» TASK OBJECTIVE
For each line of the material below, give that line again word for word.

··· INFORMATION PROVIDED

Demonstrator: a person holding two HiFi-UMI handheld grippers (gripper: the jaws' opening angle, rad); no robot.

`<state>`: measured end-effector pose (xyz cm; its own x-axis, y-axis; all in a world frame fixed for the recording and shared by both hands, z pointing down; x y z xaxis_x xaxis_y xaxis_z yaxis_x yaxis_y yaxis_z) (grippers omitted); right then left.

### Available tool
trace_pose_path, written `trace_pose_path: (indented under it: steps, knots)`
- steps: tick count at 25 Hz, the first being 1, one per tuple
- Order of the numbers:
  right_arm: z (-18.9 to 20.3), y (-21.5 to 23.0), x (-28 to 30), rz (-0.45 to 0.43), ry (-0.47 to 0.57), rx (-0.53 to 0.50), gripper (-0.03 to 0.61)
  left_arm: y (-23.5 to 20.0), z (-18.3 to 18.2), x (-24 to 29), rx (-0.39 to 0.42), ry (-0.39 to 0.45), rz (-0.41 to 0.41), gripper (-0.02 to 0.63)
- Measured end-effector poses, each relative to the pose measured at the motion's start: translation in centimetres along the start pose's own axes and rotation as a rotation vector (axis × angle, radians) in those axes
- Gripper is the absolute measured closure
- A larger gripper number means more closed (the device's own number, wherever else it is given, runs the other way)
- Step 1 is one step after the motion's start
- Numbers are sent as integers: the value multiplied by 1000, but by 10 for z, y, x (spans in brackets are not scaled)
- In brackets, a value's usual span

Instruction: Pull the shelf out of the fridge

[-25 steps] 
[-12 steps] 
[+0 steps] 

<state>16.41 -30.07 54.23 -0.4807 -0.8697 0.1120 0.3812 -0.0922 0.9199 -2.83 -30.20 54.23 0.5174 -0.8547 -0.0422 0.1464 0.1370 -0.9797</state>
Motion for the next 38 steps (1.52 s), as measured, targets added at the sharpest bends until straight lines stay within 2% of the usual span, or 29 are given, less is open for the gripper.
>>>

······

» REPLY TO THE EXERCISE
Demonstrator: a person holding two HiFi-UMI handheld grippers (gripper: the jaws' opening angle, rad); no robot.

`<state>`: measured end-effector pose (xyz cm; its own x-axis, y-axis; all in a world frame fixed for the recording and shared by both hands, z pointing down; x y z xaxis_x xaxis_y xaxis_z yaxis_x yaxis_y yaxis_z) (grippers omitted); right then left.

### Available tool
trace_pose_path, written `trace_pose_path: (indented under it: steps, knots)`
- steps: tick count at 25 Hz, the first being 1, one per tuple
- Order of the numbers:
  right_arm: z (-18.9 to 20.3), y (-21.5 to 23.0), x (-28 to 30), rz (-0.45 to 0.43), ry (-0.47 to 0.57), rx (-0.53 to 0.50), gripper (-0.03 to 0.61)
  left_arm: y (-23.5 to 20.0), z (-18.3 to 18.2), x (-24 to 29), rx (-0.39 to 0.42), ry (-0.39 to 0.45), rz (-0.41 to 0.41), gripper (-0.02 to 0.63)
- Measured end-effector poses, each relative to the pose measured at the motion's start: translation in centimetres along the start pose's own axes and rotation as a rotation vector (axis × angle, radians) in those axes
- Gripper is the absolute measured closure
- A larger gripper number means more closed (the device's own number, wherever else it is given, runs the other way)
- Step 1 is one step after the motion's start
- Numbers are sent as integers: the value multiplied by 1000, but by 10 for z, y, x (spans in brackets are not scaled)
- In brackets, a value's usual span

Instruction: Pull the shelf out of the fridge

[-25 steps] 
[-12 steps] 
[+0 steps] 

<state>16.41 -30.07 54.23 -0.4807 -0.8697 0.1120 0.3812 -0.0922 0.9199 -2.83 -30.20 54.23 0.5174 -0.8547 -0.0422 0.1464 0.1370 -0.9797</state>
Motion for the next 38 steps (1.52 s), as measured, targets added at the sharpest bends until straight lines stay within 2% of the usual span, or 29 are given, less is open for the gripper.
>>>

This answer is now complete.